> _PROMPT_:
Everything in the data below is left aside except the lines from the one containing "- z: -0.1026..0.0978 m" through the one containing "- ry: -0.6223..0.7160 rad"; repeat those exactly.

> _GIVEN INFORMATION_:

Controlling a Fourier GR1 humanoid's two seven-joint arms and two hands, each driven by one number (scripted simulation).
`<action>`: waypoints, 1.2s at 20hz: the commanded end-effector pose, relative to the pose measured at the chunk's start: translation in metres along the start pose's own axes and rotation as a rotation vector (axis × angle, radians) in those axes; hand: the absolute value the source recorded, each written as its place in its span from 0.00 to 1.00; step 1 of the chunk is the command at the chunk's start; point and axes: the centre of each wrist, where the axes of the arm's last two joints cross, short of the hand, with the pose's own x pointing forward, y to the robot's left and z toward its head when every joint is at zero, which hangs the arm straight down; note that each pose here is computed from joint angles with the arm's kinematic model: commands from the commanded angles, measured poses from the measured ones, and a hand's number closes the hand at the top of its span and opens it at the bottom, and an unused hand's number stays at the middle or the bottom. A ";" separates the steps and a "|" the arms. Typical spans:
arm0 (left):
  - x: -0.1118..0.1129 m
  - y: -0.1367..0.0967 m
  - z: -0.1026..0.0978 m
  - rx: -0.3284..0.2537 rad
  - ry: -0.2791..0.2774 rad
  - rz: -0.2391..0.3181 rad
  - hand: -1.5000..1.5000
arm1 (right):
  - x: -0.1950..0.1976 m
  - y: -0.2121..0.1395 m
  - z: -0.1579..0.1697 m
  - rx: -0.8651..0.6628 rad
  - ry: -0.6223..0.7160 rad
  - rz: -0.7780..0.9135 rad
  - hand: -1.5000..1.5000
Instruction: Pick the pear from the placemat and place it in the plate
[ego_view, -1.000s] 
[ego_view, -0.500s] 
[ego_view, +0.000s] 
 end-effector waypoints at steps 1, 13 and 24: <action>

> _RESPONSE FOR THIS EXERCISE_:
  - z: -0.1026..0.0978 m
  - rx: -0.3284..0.2537 rad
  - ry: -0.2791..0.2774 rad
  - rz: -0.2391..0.3181 rad
  - hand: -1.5000..1.5000
arm1 (right):
  - x: -0.1950..0.1976 m
  - y: -0.2121..0.1395 m
  - z: -0.1579..0.1697 m
  - rx: -0.8651..0.6628 rad
  - ry: -0.6223..0.7160 rad

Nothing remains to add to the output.